• Task statement
What you give back must match the data character for character.

★ ★ ★

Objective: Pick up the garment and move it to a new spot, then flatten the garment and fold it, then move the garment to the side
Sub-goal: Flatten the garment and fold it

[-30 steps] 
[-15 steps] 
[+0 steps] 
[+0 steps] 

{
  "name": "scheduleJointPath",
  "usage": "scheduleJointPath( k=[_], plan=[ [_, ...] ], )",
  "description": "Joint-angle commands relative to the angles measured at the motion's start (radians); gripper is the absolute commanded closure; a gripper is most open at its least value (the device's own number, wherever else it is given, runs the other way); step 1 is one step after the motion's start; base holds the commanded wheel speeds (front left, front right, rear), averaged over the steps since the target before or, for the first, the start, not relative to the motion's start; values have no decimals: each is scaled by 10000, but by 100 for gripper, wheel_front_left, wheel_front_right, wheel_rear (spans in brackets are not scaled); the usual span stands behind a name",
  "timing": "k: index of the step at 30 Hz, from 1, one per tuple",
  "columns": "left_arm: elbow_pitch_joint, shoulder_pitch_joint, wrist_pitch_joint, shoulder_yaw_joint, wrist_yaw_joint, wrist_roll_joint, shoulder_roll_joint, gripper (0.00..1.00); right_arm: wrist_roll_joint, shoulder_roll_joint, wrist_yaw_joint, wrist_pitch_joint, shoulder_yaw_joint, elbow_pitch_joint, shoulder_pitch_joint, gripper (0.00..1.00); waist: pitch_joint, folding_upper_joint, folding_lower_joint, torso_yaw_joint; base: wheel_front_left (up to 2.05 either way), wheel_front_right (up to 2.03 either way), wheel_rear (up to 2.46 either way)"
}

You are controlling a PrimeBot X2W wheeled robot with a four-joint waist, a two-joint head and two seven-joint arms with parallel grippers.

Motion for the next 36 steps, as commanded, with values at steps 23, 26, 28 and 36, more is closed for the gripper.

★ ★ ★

• Response to the exercise
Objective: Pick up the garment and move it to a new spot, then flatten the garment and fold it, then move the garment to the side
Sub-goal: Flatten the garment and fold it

[-30 steps] 
[-15 steps] 
[+0 steps] 
[+0 steps] 

{
  "name": "scheduleJointPath",
  "usage": "scheduleJointPath( k=[_], plan=[ [_, ...] ], )",
  "description": "Joint-angle commands relative to the angles measured at the motion's start (radians); gripper is the absolute commanded closure; a gripper is most open at its least value (the device's own number, wherever else it is given, runs the other way); step 1 is one step after the motion's start; base holds the commanded wheel speeds (front left, front right, rear), averaged over the steps since the target before or, for the first, the start, not relative to the motion's start; values have no decimals: each is scaled by 10000, but by 100 for gripper, wheel_front_left, wheel_front_right, wheel_rear (spans in brackets are not scaled); the usual span stands behind a name",
  "timing": "k: index of the step at 30 Hz, from 1, one per tuple",
  "columns": "left_arm: elbow_pitch_joint, shoulder_pitch_joint, wrist_pitch_joint, shoulder_yaw_joint, wrist_yaw_joint, wrist_roll_joint, shoulder_roll_joint, gripper (0.00..1.00); right_arm: wrist_roll_joint, shoulder_roll_joint, wrist_yaw_joint, wrist_pitch_joint, shoulder_yaw_joint, elbow_pitch_joint, shoulder_pitch_joint, gripper (0.00..1.00); waist: pitch_joint, folding_upper_joint, folding_lower_joint, torso_yaw_joint; base: wheel_front_left (up to 2.05 either way), wheel_front_right (up to 2.03 either way), wheel_rear (up to 2.46 either way)"
}

You are controlling a PrimeBot X2W wheeled robot with a four-joint waist, a two-joint head and two seven-joint arms with parallel grippers.

Motion for the next 36 steps, as commanded, with values at steps 23, 26, 28 and 36, more is closed for the gripper.

Work on the exercise is now concluded.